==== Records for this exercise

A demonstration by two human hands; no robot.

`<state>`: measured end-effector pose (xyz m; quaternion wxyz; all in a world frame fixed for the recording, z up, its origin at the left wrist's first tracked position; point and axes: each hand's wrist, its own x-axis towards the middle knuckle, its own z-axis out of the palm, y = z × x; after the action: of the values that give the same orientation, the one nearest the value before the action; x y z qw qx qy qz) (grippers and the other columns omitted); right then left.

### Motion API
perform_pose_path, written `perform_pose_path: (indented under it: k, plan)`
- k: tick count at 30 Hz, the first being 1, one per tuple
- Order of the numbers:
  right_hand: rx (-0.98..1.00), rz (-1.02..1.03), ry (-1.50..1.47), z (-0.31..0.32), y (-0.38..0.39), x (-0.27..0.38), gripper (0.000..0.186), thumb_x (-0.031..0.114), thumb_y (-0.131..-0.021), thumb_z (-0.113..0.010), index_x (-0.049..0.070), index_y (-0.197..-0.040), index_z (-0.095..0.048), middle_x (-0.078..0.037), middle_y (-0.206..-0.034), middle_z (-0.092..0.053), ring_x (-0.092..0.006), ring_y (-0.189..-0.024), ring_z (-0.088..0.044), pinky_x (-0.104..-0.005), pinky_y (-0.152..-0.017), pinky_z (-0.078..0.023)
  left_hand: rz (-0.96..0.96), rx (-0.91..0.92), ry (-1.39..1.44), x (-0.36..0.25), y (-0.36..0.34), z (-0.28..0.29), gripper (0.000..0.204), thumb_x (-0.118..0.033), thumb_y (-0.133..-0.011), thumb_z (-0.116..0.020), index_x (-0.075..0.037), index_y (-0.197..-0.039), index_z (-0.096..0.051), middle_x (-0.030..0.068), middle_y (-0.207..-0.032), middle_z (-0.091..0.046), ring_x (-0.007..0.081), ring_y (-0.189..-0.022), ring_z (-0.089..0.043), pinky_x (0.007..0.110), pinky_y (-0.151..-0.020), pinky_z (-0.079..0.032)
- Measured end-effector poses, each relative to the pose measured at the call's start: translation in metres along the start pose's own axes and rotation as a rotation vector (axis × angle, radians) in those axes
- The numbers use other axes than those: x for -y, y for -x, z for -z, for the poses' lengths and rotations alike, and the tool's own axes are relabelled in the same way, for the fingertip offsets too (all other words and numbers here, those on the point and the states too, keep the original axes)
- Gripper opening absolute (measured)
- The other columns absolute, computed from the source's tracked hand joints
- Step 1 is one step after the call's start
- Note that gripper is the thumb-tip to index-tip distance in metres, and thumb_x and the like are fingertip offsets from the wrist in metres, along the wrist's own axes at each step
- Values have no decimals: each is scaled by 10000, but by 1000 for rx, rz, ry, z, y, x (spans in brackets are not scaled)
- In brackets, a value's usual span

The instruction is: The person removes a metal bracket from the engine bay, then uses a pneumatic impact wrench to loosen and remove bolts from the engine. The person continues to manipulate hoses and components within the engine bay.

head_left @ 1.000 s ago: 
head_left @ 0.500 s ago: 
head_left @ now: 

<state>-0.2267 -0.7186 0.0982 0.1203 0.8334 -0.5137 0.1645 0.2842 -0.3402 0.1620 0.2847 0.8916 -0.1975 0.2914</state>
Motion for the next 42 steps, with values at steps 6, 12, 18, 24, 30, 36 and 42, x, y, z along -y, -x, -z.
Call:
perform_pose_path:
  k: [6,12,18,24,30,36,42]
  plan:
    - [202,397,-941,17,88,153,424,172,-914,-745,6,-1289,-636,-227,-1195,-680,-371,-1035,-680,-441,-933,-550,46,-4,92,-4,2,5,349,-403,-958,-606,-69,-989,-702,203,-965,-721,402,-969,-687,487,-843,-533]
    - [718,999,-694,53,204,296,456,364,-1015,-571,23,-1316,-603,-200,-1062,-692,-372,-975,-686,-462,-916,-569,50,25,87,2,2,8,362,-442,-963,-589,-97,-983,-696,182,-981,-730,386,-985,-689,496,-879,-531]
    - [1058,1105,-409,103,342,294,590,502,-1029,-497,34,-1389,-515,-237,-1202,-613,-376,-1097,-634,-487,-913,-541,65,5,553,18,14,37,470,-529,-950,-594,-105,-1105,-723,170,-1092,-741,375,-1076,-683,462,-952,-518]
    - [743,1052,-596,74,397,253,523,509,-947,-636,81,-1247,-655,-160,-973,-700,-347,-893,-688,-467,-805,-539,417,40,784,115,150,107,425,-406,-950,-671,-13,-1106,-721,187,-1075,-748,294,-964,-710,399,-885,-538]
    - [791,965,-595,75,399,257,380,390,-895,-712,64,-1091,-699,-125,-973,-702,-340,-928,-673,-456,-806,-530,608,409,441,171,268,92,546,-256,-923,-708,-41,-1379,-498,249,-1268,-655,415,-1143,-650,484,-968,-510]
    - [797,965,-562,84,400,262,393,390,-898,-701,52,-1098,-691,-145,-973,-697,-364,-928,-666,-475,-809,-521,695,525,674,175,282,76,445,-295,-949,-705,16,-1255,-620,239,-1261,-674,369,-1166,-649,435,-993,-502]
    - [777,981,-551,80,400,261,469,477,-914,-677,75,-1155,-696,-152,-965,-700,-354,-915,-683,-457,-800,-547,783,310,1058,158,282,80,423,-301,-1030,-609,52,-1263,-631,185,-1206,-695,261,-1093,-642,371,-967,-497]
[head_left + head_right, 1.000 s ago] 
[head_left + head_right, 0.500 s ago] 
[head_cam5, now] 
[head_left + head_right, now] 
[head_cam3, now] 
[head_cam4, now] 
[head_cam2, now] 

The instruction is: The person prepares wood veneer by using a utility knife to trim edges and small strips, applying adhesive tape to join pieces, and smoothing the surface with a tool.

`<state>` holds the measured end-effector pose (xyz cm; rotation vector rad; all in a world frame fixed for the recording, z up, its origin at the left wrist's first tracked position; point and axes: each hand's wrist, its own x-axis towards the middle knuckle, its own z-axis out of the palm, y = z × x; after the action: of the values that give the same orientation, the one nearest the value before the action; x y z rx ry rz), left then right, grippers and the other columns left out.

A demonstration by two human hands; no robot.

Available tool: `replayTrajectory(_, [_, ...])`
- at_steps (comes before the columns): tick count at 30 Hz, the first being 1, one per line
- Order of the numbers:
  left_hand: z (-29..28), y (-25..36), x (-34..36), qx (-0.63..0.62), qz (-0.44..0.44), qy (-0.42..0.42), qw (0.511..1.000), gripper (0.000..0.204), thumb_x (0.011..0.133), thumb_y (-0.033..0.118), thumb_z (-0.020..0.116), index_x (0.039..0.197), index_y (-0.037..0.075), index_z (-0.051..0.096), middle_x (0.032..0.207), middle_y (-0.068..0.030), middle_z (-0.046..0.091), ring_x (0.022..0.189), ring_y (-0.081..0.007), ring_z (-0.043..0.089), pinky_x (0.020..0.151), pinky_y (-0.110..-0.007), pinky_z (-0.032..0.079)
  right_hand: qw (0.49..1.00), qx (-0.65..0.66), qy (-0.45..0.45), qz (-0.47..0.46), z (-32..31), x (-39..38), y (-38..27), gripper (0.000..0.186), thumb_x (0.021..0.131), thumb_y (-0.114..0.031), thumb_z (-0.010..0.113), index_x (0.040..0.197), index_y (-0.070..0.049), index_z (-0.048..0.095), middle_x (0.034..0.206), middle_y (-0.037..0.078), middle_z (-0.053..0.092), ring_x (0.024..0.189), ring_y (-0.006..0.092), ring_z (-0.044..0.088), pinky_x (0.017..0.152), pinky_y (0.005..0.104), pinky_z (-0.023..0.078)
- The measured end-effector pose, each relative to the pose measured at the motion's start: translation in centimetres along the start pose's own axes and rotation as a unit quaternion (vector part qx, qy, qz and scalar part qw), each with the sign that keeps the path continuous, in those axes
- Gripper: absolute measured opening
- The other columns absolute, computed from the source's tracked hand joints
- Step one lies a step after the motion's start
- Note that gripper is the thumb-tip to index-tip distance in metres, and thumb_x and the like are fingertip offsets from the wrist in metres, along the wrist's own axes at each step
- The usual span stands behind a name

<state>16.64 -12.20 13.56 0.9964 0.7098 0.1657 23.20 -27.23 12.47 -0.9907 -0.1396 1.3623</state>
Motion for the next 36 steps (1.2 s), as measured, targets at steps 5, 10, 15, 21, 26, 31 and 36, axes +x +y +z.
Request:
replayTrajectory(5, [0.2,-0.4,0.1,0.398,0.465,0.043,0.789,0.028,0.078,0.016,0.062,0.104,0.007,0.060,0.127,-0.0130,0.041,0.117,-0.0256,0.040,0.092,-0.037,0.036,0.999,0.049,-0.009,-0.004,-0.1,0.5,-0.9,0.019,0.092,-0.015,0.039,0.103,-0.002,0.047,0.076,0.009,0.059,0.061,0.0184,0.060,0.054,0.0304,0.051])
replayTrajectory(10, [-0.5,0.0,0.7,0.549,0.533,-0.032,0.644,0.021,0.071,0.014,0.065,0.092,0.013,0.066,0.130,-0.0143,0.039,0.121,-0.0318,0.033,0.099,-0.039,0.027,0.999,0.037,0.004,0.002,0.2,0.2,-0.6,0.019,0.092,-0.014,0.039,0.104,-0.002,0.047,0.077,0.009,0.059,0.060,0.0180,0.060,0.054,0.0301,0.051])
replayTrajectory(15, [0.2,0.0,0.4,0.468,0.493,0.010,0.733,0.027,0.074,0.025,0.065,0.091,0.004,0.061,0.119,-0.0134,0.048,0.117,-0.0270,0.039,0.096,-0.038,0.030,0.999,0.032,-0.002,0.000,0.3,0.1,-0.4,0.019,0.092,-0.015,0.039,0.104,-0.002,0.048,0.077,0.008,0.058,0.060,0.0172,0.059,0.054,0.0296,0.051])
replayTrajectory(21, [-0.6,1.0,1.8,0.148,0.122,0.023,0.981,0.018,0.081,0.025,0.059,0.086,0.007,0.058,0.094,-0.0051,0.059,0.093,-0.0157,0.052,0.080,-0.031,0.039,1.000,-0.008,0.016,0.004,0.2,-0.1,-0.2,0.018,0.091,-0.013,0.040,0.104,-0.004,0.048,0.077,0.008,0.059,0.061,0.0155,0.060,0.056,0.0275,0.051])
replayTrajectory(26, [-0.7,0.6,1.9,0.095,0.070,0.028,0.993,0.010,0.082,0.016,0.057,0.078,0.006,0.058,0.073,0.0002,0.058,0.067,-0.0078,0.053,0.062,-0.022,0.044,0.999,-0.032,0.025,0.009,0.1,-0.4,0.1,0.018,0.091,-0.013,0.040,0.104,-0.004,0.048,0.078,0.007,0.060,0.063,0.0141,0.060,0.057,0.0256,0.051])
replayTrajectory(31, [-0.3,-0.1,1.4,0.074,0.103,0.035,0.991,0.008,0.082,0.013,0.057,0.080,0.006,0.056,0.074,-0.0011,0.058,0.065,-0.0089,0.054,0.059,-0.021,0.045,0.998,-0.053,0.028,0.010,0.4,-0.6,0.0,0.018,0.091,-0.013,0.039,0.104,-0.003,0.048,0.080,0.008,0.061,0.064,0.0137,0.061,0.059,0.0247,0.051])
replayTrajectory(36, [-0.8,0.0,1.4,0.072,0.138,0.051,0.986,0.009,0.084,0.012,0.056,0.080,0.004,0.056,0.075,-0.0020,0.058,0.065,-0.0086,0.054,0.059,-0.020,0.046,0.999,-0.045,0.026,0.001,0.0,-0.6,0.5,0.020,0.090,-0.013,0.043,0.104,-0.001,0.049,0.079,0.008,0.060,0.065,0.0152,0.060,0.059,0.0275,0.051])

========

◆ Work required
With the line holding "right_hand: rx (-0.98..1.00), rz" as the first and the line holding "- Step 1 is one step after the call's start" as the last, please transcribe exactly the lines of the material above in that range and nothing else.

◆ Exercise solution
  right_hand: rx (-0.98..1.00), rz (-1.02..1.03), ry (-1.50..1.47), z (-0.31..0.32), y (-0.38..0.39), x (-0.27..0.38), gripper (0.000..0.186), thumb_x (-0.031..0.114), thumb_y (-0.131..-0.021), thumb_z (-0.113..0.010), index_x (-0.049..0.070), index_y (-0.197..-0.040), index_z (-0.095..0.048), middle_x (-0.078..0.037), middle_y (-0.206..-0.034), middle_z (-0.092..0.053), ring_x (-0.092..0.006), ring_y (-0.189..-0.024), ring_z (-0.088..0.044), pinky_x (-0.104..-0.005), pinky_y (-0.152..-0.017), pinky_z (-0.078..0.023)
  left_hand: rz (-0.96..0.96), rx (-0.91..0.92), ry (-1.39..1.44), x (-0.36..0.25), y (-0.36..0.34), z (-0.28..0.29), gripper (0.000..0.204), thumb_x (-0.118..0.033), thumb_y (-0.133..-0.011), thumb_z (-0.116..0.020), index_x (-0.075..0.037), index_y (-0.197..-0.039), index_z (-0.096..0.051), middle_x (-0.030..0.068), middle_y (-0.207..-0.032), middle_z (-0.091..0.046), ring_x (-0.007..0.081), ring_y (-0.189..-0.022), ring_z (-0.089..0.043), pinky_x (0.007..0.110), pinky_y (-0.151..-0.020), pinky_z (-0.079..0.032)
- Measured end-effector poses, each relative to the pose measured at the call's start: translation in metres along the start pose's own axes and rotation as a rotation vector (axis × angle, radians) in those axes
- The numbers use other axes than those: x for -y, y for -x, z for -z, for the poses' lengths and rotations alike, and the tool's own axes are relabelled in the same way, for the fingertip offsets too (all other words and numbers here, those on the point and the states too, keep the original axes)
- Gripper opening absolute (measured)
- The other columns absolute, computed from the source's tracked hand joints
- Step 1 is one step after the call's start

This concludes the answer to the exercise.